> _Aim of the exercise_:
From the records below, output exactly the lines running from the line containing "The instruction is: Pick" through the line containing "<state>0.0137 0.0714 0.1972", and no others.

> _Source material_:
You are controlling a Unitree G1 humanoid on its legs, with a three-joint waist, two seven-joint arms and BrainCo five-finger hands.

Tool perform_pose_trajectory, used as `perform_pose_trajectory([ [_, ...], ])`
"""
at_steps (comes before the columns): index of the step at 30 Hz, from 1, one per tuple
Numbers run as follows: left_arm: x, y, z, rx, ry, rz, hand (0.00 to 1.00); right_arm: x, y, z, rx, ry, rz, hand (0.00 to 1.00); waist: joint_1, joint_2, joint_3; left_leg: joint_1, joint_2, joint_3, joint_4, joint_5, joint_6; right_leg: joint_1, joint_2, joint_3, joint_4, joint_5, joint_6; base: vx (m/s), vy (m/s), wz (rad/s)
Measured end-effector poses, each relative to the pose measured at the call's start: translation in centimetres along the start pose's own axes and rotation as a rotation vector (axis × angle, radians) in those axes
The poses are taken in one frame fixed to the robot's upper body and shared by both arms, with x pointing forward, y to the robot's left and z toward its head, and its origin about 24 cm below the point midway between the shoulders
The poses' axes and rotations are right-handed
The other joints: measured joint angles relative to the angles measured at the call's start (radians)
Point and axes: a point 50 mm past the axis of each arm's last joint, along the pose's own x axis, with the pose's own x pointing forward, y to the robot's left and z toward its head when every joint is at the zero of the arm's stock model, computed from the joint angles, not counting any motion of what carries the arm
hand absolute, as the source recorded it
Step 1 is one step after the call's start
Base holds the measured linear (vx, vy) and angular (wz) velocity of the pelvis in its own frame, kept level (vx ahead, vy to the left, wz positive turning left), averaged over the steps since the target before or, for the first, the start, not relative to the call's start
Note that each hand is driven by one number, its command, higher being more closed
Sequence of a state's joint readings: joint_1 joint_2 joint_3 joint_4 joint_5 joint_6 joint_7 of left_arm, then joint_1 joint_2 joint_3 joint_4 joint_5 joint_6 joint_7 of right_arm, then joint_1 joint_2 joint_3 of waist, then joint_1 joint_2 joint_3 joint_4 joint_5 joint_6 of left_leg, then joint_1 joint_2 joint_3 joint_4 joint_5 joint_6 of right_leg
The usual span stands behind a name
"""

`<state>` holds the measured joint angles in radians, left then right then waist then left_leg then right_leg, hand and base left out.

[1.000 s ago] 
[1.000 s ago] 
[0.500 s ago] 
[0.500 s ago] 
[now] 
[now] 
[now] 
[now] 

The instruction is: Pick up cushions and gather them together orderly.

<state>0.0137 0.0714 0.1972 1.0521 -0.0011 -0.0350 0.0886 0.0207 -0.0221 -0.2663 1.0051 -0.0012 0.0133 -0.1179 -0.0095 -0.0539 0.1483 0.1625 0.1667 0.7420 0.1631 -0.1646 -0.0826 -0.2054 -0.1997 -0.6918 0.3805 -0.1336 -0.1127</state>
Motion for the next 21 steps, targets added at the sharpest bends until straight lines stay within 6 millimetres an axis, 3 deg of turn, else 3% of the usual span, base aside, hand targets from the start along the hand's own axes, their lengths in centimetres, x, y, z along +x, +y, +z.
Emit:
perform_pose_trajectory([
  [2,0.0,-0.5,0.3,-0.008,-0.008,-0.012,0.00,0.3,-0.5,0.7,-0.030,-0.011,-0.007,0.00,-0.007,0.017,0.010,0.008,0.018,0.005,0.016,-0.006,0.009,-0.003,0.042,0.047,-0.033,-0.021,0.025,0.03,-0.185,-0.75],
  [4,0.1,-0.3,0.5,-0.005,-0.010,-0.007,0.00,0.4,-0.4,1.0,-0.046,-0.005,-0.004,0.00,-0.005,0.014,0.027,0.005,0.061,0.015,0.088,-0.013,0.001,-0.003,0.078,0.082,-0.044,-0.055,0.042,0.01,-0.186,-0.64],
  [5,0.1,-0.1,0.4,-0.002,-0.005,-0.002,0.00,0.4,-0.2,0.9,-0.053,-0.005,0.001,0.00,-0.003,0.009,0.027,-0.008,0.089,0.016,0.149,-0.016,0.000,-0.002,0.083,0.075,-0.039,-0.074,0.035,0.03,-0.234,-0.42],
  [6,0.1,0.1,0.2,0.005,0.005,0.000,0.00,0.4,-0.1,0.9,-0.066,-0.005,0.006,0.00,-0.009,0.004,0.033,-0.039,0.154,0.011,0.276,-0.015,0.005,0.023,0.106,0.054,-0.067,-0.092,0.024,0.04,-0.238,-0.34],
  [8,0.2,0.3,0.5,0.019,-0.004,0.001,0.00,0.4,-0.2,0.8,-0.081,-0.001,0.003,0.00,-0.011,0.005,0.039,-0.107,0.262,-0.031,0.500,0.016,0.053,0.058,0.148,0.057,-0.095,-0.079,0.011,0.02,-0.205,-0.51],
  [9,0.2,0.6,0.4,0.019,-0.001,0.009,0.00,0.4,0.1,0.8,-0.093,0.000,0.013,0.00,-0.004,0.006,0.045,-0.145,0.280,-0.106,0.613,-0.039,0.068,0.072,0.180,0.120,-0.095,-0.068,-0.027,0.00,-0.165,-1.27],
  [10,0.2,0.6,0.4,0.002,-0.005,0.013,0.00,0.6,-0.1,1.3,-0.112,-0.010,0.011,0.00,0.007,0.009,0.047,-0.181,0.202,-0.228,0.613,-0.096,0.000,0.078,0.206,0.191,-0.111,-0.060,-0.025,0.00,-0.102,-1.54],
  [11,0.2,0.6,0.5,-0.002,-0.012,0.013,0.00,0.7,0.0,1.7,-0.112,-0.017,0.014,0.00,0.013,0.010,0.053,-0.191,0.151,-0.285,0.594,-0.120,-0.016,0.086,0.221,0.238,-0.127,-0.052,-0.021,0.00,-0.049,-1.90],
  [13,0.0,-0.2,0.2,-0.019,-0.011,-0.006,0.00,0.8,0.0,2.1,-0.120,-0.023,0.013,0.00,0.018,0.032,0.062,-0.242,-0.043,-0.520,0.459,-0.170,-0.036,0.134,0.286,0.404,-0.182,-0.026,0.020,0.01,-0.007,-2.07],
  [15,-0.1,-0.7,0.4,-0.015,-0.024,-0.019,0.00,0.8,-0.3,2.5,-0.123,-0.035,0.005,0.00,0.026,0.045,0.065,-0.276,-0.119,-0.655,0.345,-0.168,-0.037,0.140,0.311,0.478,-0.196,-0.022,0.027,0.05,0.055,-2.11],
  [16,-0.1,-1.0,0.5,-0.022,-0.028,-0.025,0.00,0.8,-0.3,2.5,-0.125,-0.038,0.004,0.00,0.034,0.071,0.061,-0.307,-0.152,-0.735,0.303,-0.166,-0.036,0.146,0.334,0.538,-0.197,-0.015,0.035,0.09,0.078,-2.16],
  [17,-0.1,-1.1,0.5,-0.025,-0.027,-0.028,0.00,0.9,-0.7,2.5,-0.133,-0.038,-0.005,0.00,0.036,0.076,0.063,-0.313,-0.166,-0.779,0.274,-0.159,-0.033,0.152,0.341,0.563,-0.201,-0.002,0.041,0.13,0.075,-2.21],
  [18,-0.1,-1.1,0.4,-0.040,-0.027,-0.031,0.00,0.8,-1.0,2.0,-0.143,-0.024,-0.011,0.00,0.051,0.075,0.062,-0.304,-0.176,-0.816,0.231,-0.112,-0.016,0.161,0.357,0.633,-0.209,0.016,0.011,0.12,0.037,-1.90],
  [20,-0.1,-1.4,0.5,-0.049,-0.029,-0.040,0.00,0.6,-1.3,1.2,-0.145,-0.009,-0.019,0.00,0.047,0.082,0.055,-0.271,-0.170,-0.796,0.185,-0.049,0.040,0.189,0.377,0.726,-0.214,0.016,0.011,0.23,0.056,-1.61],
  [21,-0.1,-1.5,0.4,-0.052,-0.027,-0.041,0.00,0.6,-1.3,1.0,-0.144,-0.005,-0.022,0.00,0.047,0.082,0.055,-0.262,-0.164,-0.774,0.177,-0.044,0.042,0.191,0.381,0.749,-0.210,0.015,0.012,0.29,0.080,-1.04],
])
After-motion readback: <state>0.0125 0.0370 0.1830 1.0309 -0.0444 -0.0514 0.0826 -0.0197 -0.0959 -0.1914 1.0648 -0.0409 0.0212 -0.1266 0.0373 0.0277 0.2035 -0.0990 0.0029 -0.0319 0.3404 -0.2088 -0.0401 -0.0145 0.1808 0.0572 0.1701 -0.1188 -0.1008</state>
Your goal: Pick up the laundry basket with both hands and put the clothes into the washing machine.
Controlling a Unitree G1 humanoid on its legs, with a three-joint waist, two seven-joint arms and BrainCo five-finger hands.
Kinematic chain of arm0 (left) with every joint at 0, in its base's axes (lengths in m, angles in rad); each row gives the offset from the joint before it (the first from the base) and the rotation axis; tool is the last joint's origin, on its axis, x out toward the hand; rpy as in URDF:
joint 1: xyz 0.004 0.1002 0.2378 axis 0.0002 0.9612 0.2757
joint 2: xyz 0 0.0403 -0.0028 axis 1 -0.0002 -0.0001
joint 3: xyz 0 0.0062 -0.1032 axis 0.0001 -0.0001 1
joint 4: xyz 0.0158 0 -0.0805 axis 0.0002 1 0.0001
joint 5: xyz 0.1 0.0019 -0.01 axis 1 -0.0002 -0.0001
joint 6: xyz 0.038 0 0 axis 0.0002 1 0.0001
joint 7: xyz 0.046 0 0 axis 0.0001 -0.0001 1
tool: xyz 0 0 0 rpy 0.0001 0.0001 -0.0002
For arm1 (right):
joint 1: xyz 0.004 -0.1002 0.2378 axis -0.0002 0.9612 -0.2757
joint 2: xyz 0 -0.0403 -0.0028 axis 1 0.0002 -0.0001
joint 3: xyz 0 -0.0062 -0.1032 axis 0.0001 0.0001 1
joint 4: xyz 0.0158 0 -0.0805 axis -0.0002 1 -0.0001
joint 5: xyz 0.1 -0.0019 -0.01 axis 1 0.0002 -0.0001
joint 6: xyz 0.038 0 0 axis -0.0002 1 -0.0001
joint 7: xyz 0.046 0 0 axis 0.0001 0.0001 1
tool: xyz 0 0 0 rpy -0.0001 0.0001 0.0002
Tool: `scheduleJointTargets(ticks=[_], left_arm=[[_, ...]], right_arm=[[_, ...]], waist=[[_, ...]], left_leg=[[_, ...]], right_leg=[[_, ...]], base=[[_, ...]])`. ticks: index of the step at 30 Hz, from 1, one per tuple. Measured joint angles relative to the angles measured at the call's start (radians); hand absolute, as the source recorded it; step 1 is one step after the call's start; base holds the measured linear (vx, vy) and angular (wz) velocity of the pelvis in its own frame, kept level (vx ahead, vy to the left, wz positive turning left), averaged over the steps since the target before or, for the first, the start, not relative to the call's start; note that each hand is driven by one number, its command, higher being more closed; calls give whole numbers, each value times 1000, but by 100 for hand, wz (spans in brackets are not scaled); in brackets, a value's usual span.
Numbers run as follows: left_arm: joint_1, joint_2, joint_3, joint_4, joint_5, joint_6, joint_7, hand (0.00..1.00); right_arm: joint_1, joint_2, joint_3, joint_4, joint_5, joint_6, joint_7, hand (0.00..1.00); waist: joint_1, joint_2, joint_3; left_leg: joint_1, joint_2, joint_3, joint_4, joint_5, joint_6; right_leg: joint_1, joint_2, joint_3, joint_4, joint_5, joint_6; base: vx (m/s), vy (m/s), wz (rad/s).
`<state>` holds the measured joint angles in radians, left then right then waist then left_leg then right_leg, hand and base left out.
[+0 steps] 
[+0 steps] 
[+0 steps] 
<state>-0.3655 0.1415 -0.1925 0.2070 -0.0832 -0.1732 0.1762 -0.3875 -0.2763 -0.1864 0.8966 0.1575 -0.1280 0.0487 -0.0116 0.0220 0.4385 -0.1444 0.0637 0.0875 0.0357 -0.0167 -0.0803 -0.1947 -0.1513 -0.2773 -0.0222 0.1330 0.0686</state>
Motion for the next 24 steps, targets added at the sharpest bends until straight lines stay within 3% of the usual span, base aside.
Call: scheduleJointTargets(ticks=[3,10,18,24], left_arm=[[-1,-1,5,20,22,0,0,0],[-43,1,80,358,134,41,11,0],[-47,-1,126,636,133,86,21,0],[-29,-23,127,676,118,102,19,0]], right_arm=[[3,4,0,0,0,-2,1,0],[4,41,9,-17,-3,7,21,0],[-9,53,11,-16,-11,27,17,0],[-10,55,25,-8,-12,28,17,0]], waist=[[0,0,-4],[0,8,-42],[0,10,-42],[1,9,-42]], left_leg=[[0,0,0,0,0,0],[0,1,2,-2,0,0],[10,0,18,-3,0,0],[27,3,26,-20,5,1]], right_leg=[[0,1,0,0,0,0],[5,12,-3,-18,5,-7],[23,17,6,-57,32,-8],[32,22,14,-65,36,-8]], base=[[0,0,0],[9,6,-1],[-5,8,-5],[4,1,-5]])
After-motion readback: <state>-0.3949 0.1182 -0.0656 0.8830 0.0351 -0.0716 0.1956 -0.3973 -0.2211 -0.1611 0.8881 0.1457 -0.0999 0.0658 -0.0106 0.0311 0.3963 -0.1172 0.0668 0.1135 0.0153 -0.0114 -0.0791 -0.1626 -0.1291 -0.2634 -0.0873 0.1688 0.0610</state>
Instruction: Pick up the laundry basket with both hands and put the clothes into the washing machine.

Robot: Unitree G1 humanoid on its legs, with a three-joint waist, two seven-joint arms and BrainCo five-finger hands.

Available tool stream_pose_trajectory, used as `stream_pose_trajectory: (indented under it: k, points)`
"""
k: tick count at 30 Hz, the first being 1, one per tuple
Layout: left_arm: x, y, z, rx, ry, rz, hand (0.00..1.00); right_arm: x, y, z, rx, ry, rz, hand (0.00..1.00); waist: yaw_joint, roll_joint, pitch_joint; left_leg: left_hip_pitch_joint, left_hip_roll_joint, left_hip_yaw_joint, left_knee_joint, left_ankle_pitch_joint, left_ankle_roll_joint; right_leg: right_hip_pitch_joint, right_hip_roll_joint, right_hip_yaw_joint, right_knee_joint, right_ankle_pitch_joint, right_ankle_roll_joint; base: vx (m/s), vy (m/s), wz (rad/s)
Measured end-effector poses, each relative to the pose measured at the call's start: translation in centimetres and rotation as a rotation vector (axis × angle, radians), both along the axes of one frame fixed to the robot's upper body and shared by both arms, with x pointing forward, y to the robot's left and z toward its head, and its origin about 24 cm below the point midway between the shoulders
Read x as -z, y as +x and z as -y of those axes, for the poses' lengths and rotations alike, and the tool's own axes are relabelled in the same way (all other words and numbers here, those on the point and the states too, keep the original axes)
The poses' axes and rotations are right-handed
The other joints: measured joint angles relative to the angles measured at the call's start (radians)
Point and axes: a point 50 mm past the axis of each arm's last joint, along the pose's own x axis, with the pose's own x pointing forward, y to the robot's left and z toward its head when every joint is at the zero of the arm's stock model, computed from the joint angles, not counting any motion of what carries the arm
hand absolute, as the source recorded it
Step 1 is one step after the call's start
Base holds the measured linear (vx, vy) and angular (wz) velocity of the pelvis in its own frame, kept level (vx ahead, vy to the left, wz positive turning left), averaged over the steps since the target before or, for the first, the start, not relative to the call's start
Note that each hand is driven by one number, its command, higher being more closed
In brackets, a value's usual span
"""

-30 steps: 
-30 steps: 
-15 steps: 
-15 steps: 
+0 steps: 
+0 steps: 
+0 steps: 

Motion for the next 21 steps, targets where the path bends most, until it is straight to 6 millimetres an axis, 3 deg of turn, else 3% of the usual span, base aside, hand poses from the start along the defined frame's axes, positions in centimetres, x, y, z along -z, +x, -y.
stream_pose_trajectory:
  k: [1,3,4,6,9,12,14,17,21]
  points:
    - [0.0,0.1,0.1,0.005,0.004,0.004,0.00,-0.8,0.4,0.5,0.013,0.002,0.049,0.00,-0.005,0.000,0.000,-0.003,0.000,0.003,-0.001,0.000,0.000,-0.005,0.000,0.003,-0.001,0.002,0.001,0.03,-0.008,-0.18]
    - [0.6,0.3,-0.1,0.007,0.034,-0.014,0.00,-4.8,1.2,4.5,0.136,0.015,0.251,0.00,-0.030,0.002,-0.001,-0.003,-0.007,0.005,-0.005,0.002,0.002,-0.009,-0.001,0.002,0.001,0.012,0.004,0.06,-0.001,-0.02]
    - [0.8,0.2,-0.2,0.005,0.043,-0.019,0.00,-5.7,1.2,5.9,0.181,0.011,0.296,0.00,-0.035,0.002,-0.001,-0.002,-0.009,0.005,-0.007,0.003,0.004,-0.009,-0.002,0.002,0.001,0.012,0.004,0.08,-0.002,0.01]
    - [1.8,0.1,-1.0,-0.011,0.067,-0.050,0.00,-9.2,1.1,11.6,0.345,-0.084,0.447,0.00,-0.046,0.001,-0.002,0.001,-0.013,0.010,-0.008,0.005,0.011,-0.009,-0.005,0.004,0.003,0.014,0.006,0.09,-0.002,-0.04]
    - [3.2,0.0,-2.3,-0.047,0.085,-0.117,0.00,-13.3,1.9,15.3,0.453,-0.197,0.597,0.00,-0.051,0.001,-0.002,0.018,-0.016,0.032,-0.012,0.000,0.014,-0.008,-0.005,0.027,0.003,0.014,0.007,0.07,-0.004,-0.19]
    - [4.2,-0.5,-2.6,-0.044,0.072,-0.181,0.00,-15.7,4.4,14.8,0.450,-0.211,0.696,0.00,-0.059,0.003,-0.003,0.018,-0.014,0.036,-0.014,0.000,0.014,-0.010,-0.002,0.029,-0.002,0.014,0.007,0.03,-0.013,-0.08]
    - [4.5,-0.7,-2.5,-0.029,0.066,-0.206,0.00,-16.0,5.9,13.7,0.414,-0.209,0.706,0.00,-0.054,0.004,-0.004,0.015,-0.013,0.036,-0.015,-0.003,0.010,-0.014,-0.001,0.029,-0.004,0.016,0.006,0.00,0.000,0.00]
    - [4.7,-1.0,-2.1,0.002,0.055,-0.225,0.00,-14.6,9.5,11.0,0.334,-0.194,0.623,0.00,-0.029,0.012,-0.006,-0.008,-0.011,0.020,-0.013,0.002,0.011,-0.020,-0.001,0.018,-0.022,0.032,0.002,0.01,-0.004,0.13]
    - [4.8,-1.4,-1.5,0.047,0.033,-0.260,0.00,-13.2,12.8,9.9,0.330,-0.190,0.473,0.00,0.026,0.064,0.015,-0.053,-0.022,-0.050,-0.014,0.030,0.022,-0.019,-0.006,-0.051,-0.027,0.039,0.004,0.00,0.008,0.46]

> _Problem solution_:
The instruction is: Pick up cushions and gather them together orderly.

<state>0.0137 0.0714 0.1972 1.0521 -0.0011 -0.0350 0.0886 0.0207 -0.0221 -0.2663 1.0051 -0.0012 0.0133 -0.1179 -0.0095 -0.0539 0.1483 0.1625 0.1667 0.7420 0.1631 -0.1646 -0.0826 -0.2054 -0.1997 -0.6918 0.3805 -0.1336 -0.1127</state>

The answer given above is the complete response.